Collected data:
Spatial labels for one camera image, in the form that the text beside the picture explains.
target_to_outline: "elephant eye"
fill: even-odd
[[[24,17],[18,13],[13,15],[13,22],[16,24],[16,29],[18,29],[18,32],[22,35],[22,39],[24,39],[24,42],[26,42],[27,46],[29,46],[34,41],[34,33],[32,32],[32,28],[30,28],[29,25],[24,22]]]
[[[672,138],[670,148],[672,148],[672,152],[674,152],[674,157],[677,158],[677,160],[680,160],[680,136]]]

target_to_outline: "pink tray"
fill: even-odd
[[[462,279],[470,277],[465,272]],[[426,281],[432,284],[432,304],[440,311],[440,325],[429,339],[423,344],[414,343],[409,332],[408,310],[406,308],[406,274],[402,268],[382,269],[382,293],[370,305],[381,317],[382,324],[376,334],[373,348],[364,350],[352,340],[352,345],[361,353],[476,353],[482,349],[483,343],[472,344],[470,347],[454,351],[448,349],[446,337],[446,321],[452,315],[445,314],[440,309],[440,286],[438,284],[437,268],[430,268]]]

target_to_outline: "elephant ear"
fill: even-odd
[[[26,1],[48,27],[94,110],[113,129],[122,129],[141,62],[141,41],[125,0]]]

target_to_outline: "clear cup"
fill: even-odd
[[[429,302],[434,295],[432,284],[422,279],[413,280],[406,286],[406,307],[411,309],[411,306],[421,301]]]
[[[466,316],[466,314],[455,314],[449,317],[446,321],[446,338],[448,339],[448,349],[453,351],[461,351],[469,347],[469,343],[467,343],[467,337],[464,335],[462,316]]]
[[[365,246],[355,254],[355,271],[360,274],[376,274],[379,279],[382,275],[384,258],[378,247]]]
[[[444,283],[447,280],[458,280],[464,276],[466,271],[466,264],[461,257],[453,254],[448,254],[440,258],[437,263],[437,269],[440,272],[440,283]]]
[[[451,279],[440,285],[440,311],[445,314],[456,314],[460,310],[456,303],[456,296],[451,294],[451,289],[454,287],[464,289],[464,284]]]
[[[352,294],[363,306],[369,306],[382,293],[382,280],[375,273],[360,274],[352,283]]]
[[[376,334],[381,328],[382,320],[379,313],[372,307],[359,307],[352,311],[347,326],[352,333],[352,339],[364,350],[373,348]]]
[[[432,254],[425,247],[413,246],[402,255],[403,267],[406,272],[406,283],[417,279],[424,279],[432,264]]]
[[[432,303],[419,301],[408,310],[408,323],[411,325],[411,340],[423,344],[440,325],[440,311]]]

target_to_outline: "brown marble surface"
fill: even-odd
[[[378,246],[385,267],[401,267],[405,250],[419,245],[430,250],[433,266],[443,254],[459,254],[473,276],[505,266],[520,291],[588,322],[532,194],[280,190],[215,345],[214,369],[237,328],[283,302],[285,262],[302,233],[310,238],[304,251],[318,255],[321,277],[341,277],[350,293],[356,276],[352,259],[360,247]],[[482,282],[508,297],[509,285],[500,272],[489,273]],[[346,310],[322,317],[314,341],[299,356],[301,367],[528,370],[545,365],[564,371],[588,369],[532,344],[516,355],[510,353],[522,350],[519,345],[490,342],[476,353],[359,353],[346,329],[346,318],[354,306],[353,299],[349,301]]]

**ACTION ITEM**
Write out every entry again, keeping each line exactly the same.

**RESULT**
Spatial labels for one camera image, in the form that the text beside the picture explains.
target_to_outline: "elephant eye"
fill: even-odd
[[[24,17],[18,13],[13,15],[13,22],[16,24],[16,29],[18,29],[18,32],[22,35],[22,39],[24,39],[24,42],[26,42],[27,46],[29,46],[34,41],[34,33],[32,32],[32,28],[30,28],[29,25],[24,22]]]
[[[672,138],[670,148],[672,148],[672,152],[674,152],[674,157],[677,158],[677,160],[680,160],[680,136]]]

target_to_outline: "pink tray"
fill: even-odd
[[[462,279],[470,277],[465,272]],[[426,281],[432,284],[432,304],[440,311],[440,325],[429,339],[423,344],[414,343],[409,332],[408,310],[406,308],[406,274],[402,268],[382,269],[382,293],[370,305],[381,317],[382,324],[376,334],[373,348],[364,350],[352,340],[352,345],[361,353],[476,353],[482,349],[483,343],[472,344],[470,347],[454,351],[448,349],[446,337],[446,321],[452,315],[445,314],[440,309],[440,286],[438,284],[437,268],[430,268]]]

target_to_outline: "elephant ear"
fill: even-odd
[[[26,1],[48,27],[94,110],[113,129],[122,129],[141,62],[141,41],[125,0]]]

target_to_outline: "clear cup"
fill: even-odd
[[[429,302],[434,295],[432,284],[422,279],[413,280],[406,286],[406,307],[411,309],[411,306],[421,301]]]
[[[466,316],[466,314],[455,314],[449,317],[446,321],[446,338],[448,339],[448,349],[453,351],[461,351],[469,347],[469,343],[467,343],[467,337],[464,335],[462,316]]]
[[[365,246],[355,254],[355,271],[360,274],[376,274],[379,279],[382,275],[384,258],[378,247]]]
[[[444,283],[447,280],[458,280],[464,276],[466,271],[466,264],[461,257],[453,254],[448,254],[440,258],[437,263],[437,269],[440,272],[440,283]]]
[[[451,279],[440,285],[440,311],[445,314],[456,314],[460,310],[456,303],[456,296],[451,294],[451,289],[454,287],[464,289],[464,284]]]
[[[352,294],[363,306],[369,306],[382,293],[382,280],[375,273],[360,274],[352,283]]]
[[[376,334],[381,328],[382,320],[379,313],[372,307],[359,307],[352,311],[347,326],[352,333],[352,339],[364,350],[373,348]]]
[[[432,254],[425,247],[413,246],[402,255],[403,267],[406,272],[406,283],[417,279],[424,279],[432,264]]]
[[[432,303],[419,301],[408,310],[408,323],[411,325],[411,340],[423,344],[440,325],[440,311]]]

target_to_outline: "brown marble surface"
fill: even-odd
[[[378,246],[385,267],[401,267],[405,250],[419,245],[430,250],[433,266],[443,254],[459,254],[473,276],[505,266],[520,291],[588,322],[532,194],[280,190],[215,345],[214,369],[237,328],[283,302],[285,262],[302,233],[310,238],[304,251],[318,255],[321,277],[341,277],[350,293],[356,276],[352,259],[360,247]],[[482,282],[508,297],[509,285],[500,272],[489,273]],[[346,310],[322,317],[314,341],[299,356],[301,367],[528,370],[545,365],[564,371],[588,369],[532,344],[516,355],[510,353],[522,350],[519,345],[490,342],[476,353],[359,353],[346,329],[346,318],[354,306],[353,299],[349,301]]]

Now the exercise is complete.